Il problema è che dietro questa patina democratica, non c’è una vera partecipazione. La semplificazione e la radicalizzazione la fanno da padroni. Ad avere la meglio è non solo il rifiuto della complessità, ma anche quello della delega. Not in my name: questa diventa la nuova formula magica. “Nessuno ha diritto di rappresentarci perché ci rappresentiamo da soli”. La democrazia rappresentativa diventa un ferrovecchio, da sostituire con quella diretta in ogni occasione e ad ogni livello. Avanza l’idea di coltivare una disintermediazione che riduce tutto ad una sorta di gioco a due, con un vertice lontano che fa appello ad una platea indistinta pronta ad accettare quello che le viene propinato dall’alto e convinta, nel far questo, di esercitare nel modo migliore la propria libertà. Quando invece si riduce a facile preda di richiami demagogici e pulsioni emotive. Magari sperando di superare le proprie paure affidandosi all’uomo forte, ricco e nemico del vecchio establishment, come l’elezione di Donald Trump alla Casa Bianca ha dimostrato.

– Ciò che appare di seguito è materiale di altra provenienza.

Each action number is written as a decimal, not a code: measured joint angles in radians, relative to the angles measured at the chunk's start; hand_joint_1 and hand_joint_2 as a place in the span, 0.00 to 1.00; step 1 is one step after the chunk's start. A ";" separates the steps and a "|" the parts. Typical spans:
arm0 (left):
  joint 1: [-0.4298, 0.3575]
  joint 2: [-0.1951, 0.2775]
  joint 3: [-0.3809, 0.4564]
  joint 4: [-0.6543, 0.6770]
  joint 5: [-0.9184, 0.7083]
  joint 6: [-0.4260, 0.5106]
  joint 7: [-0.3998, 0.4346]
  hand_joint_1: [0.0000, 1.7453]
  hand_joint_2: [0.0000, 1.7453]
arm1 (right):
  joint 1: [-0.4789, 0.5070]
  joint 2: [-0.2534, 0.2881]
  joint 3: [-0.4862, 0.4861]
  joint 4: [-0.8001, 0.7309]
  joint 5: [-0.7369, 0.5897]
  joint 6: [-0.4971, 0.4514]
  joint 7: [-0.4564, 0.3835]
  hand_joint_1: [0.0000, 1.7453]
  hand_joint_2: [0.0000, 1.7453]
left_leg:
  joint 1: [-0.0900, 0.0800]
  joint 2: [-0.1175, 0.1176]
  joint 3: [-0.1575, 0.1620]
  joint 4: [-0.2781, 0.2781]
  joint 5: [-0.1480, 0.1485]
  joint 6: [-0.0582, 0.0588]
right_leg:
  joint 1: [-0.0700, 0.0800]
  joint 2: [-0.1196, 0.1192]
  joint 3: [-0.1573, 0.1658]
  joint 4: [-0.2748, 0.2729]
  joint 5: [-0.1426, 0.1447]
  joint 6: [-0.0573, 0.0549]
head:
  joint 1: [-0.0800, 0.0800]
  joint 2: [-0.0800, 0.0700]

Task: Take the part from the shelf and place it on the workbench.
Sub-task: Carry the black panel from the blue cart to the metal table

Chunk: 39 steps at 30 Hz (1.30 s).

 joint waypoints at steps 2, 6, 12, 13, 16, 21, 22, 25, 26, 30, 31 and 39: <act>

La realtà è che tutto questo, con una moderna democrazia dei cittadini, c’entra poco o nulla. Solo che non basta saperlo, non basta dirlo. La democrazia rappresentativa, se vuole restare in sella e avere il futuro dalla sua parte, deve saper correggere le sue imperfezioni. Già Tocqueville scriveva, sull’esperienza del suo viaggio americano, che se è vero che la democrazia non ci dà la certezza di ottime o anche buone decisioni – spesso anzi le sue decisioni sono pessime – è al tempo stesso vero che ci dà la possibilità di poterle emendare e cambiare senza il rischio o il bisogno di revocare l’ordine politico: in sostanza, la democrazia si corregge con la democrazia.
Ecco il punto: le nostre democrazie sono in grado di correggere se stesse? E se sì, come?
I piani sono diversi e complessi. Tanto da non poter certo essere esauriti in poche battute. Coinvolgono aspetti economici e sociali da una parte e assetti istituzionali dall’altra. È un vero e proprio intreccio, che deve condurre ad immaginare una democrazia capace di decidere in modo veloce come sono veloci i tempi in cui viviamo e al tempo stesso elementi di partecipazione dal basso, forme di sussidiarietà, tali da integrare l’azione delle istituzioni e in grado di favorire la responsabilizzazione dei cittadini nella gestione di parti fondamentali della propria esistenza: il lavoro, la vivibilità dei quartieri in cui risiedono, le scuole frequentate dai propri figli.
Una democrazia rappresentativa non vive se non riesce a garantire, specie oggi, nuove forme di partecipazione. Vere, effettive, non virtuali e apparenti. Il migliore antidoto contro ogni rischio di autoritarismo e di populismo.
La parola chiave, in tema di istituzioni – e peraltro anche pensando in modo più ampio alla politica, e ai partiti – deve essere allora “apertura”.
Rafforzamento della democrazia e crescita passano anche da qui, dalla liberazione della società e delle sue energie. Non sarà breve, non sarà facile. Ma scorciatoie non ce ne sono.